Air conditioning is not free, because the compressor that cools the air is driven by the engine, so it burns a little extra fuel whenever it runs. The penalty is modest on the open road and larger in slow traffic, where the engine is working less but the compressor still has to run. On a hot day it can shave a noticeable slice off your economy, a few per cent on most cars and a touch more on a hybrid, whose efficient engine feels the extra load proportionally more. The same idea governs cooling anywhere, which is why an air conditioner at home is such a heavy load too: removing heat takes real energy, in a car as in a house.
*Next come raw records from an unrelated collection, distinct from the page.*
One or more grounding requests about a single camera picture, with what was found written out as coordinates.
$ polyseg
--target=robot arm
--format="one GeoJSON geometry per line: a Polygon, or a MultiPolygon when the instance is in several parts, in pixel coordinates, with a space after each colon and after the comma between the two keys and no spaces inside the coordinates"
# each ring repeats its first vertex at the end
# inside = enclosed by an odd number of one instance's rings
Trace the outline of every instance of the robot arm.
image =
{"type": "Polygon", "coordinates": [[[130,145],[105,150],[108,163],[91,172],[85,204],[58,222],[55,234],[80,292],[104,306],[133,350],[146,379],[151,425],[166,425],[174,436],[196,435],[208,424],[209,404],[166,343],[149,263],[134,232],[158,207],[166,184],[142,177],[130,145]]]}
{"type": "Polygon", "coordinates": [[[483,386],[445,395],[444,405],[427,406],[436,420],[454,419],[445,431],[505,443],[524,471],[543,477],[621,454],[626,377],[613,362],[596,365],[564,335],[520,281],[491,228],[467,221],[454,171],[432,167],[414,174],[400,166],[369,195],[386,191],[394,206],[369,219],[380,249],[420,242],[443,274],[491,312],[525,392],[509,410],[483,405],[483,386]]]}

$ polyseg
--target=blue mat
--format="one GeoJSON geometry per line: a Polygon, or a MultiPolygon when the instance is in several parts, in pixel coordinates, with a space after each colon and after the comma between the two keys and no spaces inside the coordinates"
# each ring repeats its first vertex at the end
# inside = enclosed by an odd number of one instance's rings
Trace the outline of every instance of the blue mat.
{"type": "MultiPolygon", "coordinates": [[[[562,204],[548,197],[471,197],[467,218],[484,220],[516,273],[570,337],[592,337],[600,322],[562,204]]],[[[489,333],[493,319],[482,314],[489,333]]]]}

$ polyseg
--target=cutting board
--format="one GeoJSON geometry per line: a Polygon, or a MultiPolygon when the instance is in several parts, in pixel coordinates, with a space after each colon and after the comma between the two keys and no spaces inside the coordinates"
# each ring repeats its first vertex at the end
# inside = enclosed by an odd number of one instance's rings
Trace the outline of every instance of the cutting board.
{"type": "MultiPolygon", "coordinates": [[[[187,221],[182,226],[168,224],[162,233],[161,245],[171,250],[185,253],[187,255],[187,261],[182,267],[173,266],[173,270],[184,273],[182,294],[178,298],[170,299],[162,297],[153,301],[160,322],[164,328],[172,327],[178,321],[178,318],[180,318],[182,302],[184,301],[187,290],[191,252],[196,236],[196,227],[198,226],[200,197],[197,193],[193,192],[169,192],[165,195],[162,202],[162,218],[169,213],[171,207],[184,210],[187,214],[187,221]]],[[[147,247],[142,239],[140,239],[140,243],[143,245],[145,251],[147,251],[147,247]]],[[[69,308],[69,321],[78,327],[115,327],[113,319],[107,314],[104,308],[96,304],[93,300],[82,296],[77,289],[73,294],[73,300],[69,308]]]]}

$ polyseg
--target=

VehicleTypical fuel economy hit from air con
Petrol~4% (around 1 to 4 mpg on a hot day)
Diesel~5%
Hybrid~6%

Indicative averages; the real figure depends on the car, the heat and how hard the system works. The penalty is largest in slow, stop-start traffic and smallest at a steady cruise.

What open windows cost

Opening the windows feels like the free option, and at low speed it very nearly is. But moving air past an open window creates drag, and aerodynamic drag rises steeply with speed, so the faster you go the more those open windows cost you in fuel. Around town the effect is tiny. On the motorway it can rival or even exceed the cost of the air conditioning, because the car is fighting noticeably more wind resistance. The evidence varies between vehicles, with a boxy car losing more than a sleek one, and some careful tests finding little difference at all on certain cars, but the direction is consistent: the penalty for open windows grows with speed, while the penalty for air conditioning stays much the same.
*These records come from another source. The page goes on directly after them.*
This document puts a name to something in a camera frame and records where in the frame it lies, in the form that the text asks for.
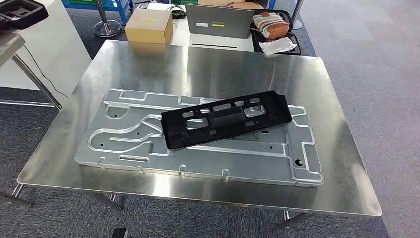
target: black case
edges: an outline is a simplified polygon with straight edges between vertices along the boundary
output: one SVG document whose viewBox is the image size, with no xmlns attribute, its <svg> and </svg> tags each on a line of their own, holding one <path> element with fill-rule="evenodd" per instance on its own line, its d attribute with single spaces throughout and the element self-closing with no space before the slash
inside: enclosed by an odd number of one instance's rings
<svg viewBox="0 0 420 238">
<path fill-rule="evenodd" d="M 262 12 L 277 13 L 278 15 L 280 15 L 284 19 L 285 22 L 289 23 L 289 32 L 287 33 L 287 35 L 285 37 L 288 37 L 294 44 L 297 44 L 297 46 L 290 51 L 279 52 L 278 54 L 300 55 L 301 54 L 301 47 L 299 45 L 298 39 L 296 38 L 295 34 L 293 34 L 291 32 L 293 30 L 293 23 L 292 23 L 292 20 L 290 18 L 289 13 L 286 12 L 286 11 L 283 11 L 283 10 L 254 9 L 255 15 L 260 14 Z M 251 23 L 251 28 L 256 29 L 257 26 L 254 23 Z M 261 32 L 255 31 L 255 30 L 251 30 L 251 35 L 252 35 L 252 44 L 254 46 L 254 51 L 255 52 L 263 52 L 263 50 L 259 46 L 258 42 L 267 42 L 264 35 L 262 35 Z"/>
<path fill-rule="evenodd" d="M 3 18 L 1 30 L 23 30 L 47 18 L 48 13 L 36 1 L 7 0 L 0 3 L 0 16 Z"/>
</svg>

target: laptop
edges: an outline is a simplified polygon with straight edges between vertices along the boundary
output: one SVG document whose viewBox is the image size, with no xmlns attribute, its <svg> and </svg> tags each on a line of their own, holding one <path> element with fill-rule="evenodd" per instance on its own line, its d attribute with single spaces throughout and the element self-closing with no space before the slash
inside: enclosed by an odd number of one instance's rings
<svg viewBox="0 0 420 238">
<path fill-rule="evenodd" d="M 247 38 L 254 11 L 186 4 L 190 33 Z"/>
</svg>

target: metal table top
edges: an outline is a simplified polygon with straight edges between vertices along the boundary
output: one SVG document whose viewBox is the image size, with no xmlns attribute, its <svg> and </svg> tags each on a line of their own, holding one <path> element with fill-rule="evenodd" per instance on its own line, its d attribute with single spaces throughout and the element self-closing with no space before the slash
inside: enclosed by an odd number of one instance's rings
<svg viewBox="0 0 420 238">
<path fill-rule="evenodd" d="M 74 160 L 110 88 L 229 98 L 266 90 L 307 109 L 324 175 L 319 187 L 179 177 L 83 166 Z M 107 40 L 23 168 L 19 183 L 279 208 L 380 216 L 382 210 L 322 59 Z"/>
</svg>

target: aluminum plate
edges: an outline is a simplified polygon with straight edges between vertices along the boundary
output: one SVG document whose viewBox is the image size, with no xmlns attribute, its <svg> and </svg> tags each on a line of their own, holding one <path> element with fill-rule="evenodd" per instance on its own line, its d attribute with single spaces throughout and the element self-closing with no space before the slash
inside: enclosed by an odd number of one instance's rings
<svg viewBox="0 0 420 238">
<path fill-rule="evenodd" d="M 293 120 L 288 125 L 168 150 L 160 114 L 217 100 L 111 89 L 75 160 L 88 166 L 176 176 L 296 186 L 323 183 L 309 119 L 299 106 L 289 105 Z M 191 129 L 202 126 L 200 120 L 189 125 Z"/>
</svg>

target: metal stand
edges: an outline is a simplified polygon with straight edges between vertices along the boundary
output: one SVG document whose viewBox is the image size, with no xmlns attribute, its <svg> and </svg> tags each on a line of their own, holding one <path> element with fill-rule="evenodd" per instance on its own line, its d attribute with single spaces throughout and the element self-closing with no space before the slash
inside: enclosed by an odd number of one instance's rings
<svg viewBox="0 0 420 238">
<path fill-rule="evenodd" d="M 93 28 L 95 34 L 104 38 L 118 35 L 121 32 L 121 24 L 115 20 L 107 19 L 101 0 L 95 0 L 95 4 L 102 19 Z"/>
<path fill-rule="evenodd" d="M 288 211 L 283 211 L 284 213 L 284 222 L 280 223 L 277 225 L 277 229 L 278 230 L 283 230 L 287 227 L 291 227 L 301 221 L 304 221 L 308 218 L 311 218 L 312 216 L 314 216 L 312 213 L 299 213 L 298 215 L 294 216 L 294 217 L 290 217 L 289 216 L 289 212 Z"/>
<path fill-rule="evenodd" d="M 6 193 L 0 192 L 0 200 L 5 201 L 9 204 L 15 204 L 22 207 L 30 207 L 32 204 L 30 201 L 26 201 L 21 198 L 18 198 L 18 195 L 20 191 L 22 190 L 22 188 L 23 188 L 23 185 L 18 184 L 17 187 L 14 189 L 12 195 L 8 195 Z"/>
<path fill-rule="evenodd" d="M 28 67 L 27 64 L 22 60 L 19 55 L 15 54 L 12 56 L 12 60 L 19 66 L 19 68 L 28 76 L 31 81 L 40 89 L 40 91 L 51 101 L 54 106 L 56 106 L 59 110 L 63 107 L 61 103 L 54 97 L 54 95 L 48 91 L 48 88 L 39 80 L 36 74 Z"/>
<path fill-rule="evenodd" d="M 296 7 L 292 15 L 293 30 L 297 30 L 302 27 L 302 23 L 297 19 L 297 17 L 302 8 L 303 0 L 297 0 L 295 2 L 296 2 Z"/>
<path fill-rule="evenodd" d="M 119 211 L 122 210 L 122 207 L 115 203 L 115 198 L 116 198 L 115 194 L 111 195 L 111 199 L 108 199 L 102 193 L 89 192 L 88 194 L 91 195 L 92 197 L 94 197 L 100 203 L 103 203 L 105 206 L 107 206 L 108 208 L 110 208 L 114 211 L 119 212 Z"/>
</svg>
The rule of thumb, by speed

Put the two together and a simple guide emerges. At low speeds, around town and up to roughly 40 to 50 mph, open windows are the cheaper way to stay cool, because the drag they add is small and you avoid the air-conditioning fuel penalty entirely. At higher speeds, on faster A-roads and the motorway, air conditioning wins, because aerodynamic drag now dominates and keeping the windows shut to stay slippery is worth more than the fuel the compressor uses. So the fuel-savvy approach is windows down in town, windows up and air conditioning on for the motorway. Larger, boxier vehicles cross over at a lower speed than small aerodynamic ones, but the principle is the same for all of them.
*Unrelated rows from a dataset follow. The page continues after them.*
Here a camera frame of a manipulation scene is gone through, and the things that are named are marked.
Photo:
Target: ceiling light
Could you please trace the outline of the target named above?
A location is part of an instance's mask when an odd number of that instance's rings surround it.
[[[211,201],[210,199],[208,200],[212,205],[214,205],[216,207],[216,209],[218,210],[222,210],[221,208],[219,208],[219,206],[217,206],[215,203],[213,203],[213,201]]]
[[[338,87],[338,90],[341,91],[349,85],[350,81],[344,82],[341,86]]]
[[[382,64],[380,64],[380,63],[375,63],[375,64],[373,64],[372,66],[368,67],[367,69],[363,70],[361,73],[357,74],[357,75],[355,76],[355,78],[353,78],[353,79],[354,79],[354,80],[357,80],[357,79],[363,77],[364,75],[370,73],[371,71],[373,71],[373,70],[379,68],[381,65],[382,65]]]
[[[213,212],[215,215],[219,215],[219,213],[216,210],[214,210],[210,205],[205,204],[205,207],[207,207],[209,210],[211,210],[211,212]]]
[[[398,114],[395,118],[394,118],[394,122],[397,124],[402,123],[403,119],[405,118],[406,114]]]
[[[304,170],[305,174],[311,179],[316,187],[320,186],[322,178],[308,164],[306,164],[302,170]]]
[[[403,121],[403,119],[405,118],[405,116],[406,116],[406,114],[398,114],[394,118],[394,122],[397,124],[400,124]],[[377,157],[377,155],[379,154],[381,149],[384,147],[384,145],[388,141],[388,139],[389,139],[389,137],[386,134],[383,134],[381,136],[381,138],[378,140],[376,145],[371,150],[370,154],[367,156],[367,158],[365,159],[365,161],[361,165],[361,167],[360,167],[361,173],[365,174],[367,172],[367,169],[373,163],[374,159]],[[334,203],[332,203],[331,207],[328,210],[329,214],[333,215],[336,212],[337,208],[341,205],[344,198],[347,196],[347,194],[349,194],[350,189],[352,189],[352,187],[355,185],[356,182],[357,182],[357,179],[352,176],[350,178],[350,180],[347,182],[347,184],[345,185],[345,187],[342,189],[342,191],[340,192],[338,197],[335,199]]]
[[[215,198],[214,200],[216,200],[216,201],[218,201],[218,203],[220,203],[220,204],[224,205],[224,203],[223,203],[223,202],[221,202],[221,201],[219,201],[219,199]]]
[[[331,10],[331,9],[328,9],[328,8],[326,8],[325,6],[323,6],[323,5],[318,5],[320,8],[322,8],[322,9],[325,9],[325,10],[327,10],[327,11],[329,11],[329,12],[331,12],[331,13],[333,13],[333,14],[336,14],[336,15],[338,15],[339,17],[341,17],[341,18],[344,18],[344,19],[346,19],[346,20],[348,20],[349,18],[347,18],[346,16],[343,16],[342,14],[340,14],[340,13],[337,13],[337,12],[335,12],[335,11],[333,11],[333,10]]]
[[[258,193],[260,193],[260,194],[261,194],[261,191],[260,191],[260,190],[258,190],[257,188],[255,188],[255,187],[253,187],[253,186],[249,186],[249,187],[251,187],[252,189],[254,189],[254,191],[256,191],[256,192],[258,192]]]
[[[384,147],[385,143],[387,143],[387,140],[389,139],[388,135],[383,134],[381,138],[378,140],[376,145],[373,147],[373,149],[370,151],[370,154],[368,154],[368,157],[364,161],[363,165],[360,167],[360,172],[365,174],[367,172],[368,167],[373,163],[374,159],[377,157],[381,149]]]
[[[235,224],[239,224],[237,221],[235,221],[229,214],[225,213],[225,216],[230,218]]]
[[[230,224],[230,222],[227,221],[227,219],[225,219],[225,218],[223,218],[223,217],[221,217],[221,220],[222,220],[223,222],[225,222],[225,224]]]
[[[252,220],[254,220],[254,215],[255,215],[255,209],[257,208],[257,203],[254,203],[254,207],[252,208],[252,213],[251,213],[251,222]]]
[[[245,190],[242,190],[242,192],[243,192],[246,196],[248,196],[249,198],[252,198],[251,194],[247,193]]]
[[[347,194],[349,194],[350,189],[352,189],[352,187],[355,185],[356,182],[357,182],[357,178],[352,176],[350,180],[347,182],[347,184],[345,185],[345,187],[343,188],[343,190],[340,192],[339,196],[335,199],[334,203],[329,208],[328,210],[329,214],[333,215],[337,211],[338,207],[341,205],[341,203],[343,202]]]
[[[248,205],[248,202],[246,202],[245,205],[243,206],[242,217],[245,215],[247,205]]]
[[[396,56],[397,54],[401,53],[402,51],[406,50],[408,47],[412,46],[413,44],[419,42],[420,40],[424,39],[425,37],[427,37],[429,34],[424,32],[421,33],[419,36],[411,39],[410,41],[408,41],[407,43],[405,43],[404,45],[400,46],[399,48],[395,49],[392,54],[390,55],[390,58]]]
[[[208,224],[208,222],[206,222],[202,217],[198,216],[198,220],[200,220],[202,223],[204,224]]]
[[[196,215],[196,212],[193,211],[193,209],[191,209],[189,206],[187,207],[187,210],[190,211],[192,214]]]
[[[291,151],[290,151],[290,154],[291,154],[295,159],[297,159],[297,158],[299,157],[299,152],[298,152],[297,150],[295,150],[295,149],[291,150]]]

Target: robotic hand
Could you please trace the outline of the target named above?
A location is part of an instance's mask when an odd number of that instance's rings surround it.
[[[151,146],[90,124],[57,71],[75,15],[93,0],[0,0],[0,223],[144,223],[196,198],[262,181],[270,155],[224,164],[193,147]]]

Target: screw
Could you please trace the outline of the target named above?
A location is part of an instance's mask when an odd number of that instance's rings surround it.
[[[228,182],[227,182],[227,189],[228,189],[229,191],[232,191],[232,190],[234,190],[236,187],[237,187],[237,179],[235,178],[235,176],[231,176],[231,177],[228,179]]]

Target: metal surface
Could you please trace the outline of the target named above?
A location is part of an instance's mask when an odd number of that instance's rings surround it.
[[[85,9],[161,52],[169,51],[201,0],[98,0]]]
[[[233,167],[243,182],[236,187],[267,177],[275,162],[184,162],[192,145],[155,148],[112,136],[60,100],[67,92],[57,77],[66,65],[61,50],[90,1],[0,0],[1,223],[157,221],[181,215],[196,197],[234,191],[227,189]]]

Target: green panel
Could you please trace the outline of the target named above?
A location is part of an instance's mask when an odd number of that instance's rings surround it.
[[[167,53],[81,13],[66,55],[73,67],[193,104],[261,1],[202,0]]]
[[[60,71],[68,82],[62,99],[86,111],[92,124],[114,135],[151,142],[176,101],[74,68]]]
Cut the heat before you cool it

The cheapest cooling is the heat you never let build up. A car left in the sun becomes far hotter inside than the air outside, so the first job is to dump that trapped heat before you drive: open the doors or windows for a minute to let the oven-hot air out, and you start from a far lower temperature that needs much less cooling to manage. Park in the shade whenever you can, use a reflective windscreen sunshade to stop the dashboard and cabin baking, and leave the windows cracked a little when parked so heat does not build to the same extreme. Do these and whichever cooling method you then use, windows or air conditioning, has far less work to do, which is where the real fuel saving lives.

Use the cooling well

However you cool the car, a little restraint helps. Set a comfortable temperature rather than the coldest setting, because as with a home thermostat the harder you ask the system to work the more it costs. Once the cabin is cool, switching to recirculate keeps the already-cooled air going round rather than dragging in fresh hot air to chill from scratch, easing the load. And there is no point running the air conditioning in a stationary car with the engine idling just to cool down before you leave, since you burn fuel going nowhere; venting the hot air and driving off gets you cool sooner for less.

Electric cars: the same logic, in range

If you drive an electric car the trade-offs are identical, except the cost shows up as lost range rather than fuel. Air conditioning draws from the battery, open windows add the same speed-dependent drag, and the same low-speed-windows, high-speed-air-con rule applies. The one extra trick an electric car gives you is pre-cooling the cabin while it is still plugged in, so the initial blast of cooling comes from the mains and costs you no range at all, which the EV range in hot weather guide covers along with the rest of the summer range picture.

The bottom line

Staying cool need not cost much fuel if you match the method to the speed: windows down around town, where they are nearly free, and air conditioning on the motorway, where staying aerodynamic matters more than the few per cent the compressor uses. Better still, attack the heat before either: vent the trapped hot air, park in the shade and shade the windscreen, so there is far less heat to fight. Cool the car the smart way and a summer of driving costs barely more than a mild one.